Coming out of there, next door, was another antique shop, but he specialised in wonderful, old, carved tables, chairs, whatnots, sideboards and things like that. He did a good business there and he stayed there for as long as I can remember.
Next to that was Mr English the baker. He didn't specialise in cakes, as Mr Welsh did down the road. He made all different types of bread: cottage loaves, rolls, twists, tin loaves, Devonshire loaves. But he also made milk rolls; they were nice. He used to make loaves of bread which were all plaited. He did make doughnuts and bakewell tarts and he made some cakes that I can't remember: they were square, they were golden brown and there was a different sort of cake inside them, sandwiched, with plums and currants.

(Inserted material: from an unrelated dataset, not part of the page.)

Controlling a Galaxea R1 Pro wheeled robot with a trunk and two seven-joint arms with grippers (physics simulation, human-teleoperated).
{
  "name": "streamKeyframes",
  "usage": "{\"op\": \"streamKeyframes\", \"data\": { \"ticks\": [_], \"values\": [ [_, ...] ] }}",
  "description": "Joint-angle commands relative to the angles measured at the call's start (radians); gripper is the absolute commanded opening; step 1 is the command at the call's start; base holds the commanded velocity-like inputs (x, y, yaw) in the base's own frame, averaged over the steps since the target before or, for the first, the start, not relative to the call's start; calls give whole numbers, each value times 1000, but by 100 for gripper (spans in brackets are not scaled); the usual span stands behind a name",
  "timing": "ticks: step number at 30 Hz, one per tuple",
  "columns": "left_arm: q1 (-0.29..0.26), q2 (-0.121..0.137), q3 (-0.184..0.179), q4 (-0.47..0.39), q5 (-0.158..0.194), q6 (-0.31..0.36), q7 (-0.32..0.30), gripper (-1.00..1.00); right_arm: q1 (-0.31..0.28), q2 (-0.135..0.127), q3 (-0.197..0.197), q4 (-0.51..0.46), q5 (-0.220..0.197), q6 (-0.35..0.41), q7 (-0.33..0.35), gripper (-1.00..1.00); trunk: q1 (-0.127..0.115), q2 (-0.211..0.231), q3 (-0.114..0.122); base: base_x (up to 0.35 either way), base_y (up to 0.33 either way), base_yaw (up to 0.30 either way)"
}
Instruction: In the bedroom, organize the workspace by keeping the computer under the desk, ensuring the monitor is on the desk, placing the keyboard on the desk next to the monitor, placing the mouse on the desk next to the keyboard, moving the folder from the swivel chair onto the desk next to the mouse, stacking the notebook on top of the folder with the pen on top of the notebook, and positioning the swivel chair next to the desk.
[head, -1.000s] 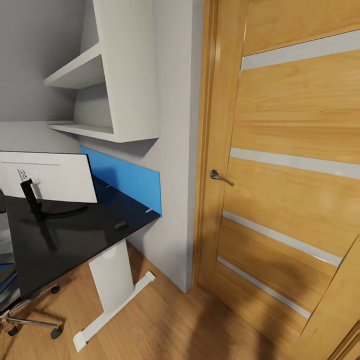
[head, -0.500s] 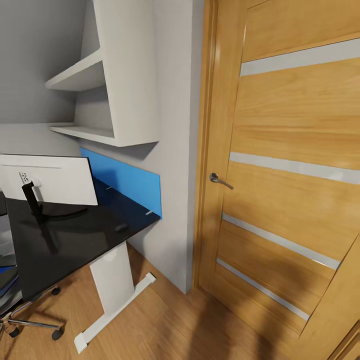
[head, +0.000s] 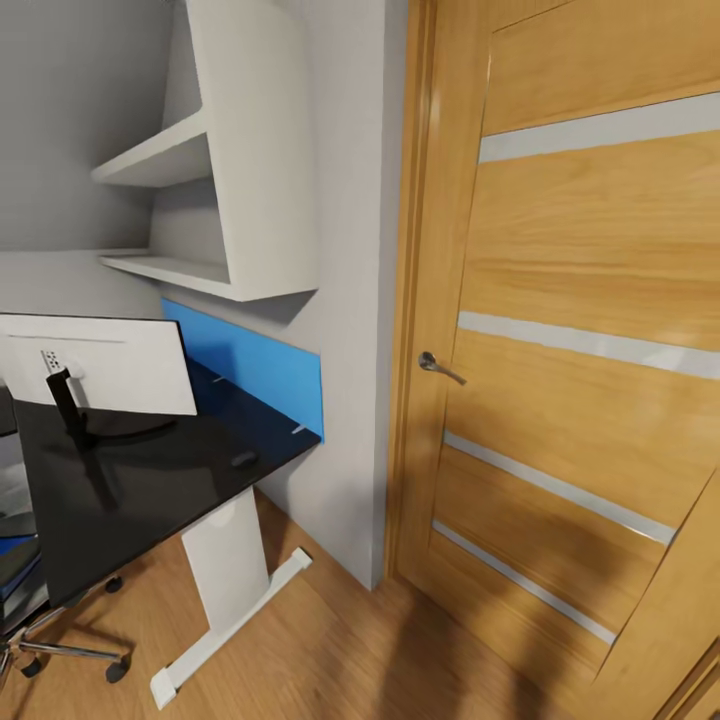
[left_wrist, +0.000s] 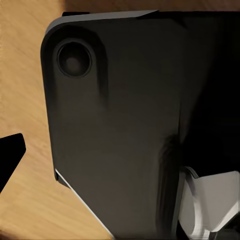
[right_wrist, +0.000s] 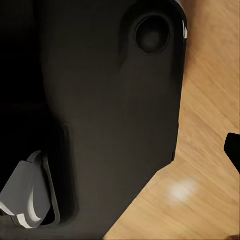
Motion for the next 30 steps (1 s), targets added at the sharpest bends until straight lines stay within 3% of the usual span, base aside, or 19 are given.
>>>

We leave him and we start on Sneezums. That occupied about 100 feet of Fore Street. After leaving Mr English's baker's shop, they had a shop that specialised in new clothing: overcoats, suits, waistcoats, breeches, things like that. He was also a pawnbroker. In the same shop, but separate, was the unpledged clothing that had never been claimed. Obviously they'd been worn and obviously they were cheaper. So you took your pick and paid the price."